* What is needed:
Please tally the lines of the listing that hold the string "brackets", and reply with that total only.

Recorded data START

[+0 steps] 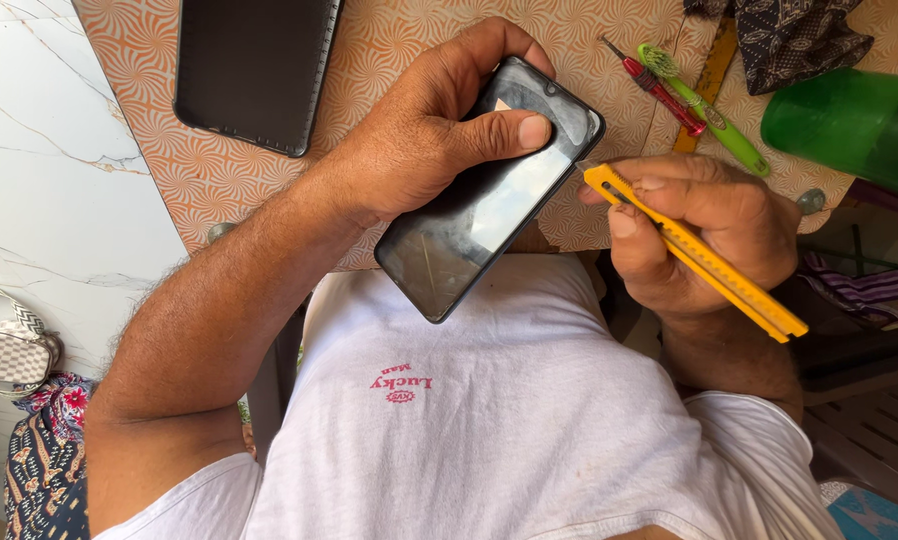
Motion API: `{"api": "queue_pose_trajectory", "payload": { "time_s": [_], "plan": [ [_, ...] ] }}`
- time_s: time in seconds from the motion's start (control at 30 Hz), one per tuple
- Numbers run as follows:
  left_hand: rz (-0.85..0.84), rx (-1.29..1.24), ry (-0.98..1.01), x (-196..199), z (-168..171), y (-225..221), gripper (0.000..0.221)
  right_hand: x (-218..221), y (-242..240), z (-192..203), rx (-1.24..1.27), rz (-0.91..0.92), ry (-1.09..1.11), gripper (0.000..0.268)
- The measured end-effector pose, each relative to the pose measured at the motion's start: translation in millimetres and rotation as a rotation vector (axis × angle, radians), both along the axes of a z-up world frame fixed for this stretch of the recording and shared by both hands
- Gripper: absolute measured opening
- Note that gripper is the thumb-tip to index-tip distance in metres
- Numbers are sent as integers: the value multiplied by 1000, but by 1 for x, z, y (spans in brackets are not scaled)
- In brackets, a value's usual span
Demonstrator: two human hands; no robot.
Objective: The person cleans the charging port and edges of a mobile phone using a toothbrush and a yellow plastic tool, then wipes the screen with a cloth.
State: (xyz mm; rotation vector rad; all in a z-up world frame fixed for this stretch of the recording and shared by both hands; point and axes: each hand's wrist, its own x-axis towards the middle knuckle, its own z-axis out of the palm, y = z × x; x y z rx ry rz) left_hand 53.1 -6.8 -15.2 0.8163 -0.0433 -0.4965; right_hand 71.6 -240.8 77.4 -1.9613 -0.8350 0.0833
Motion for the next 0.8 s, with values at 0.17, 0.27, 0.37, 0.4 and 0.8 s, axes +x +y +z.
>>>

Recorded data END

* Result of the exercise:
2